- Exercise aim:
For every line in the material below that holds "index", report the line.

- Dataset section:
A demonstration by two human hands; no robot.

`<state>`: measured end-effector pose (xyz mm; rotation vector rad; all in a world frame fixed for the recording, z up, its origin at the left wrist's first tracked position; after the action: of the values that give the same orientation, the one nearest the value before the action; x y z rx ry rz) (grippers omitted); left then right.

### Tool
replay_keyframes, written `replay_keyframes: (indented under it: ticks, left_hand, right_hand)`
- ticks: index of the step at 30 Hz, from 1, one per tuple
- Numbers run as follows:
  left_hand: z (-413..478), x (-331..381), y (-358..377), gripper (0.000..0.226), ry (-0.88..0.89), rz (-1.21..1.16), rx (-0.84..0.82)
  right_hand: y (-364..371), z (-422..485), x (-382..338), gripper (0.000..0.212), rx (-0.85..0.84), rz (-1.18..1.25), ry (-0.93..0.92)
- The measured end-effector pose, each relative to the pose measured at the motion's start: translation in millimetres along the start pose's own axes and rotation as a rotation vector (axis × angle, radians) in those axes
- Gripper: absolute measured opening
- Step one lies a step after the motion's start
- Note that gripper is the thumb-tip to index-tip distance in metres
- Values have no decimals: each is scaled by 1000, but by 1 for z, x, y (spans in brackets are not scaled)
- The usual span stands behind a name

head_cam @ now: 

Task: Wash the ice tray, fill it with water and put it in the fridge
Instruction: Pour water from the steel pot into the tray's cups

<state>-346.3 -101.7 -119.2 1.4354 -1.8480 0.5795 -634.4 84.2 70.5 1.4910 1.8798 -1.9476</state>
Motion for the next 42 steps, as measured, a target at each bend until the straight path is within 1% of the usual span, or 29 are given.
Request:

- Answer to the exercise:
- ticks: index of the step at 30 Hz, from 1, one per tuple
- Note that gripper is the thumb-tip to index-tip distance in metres

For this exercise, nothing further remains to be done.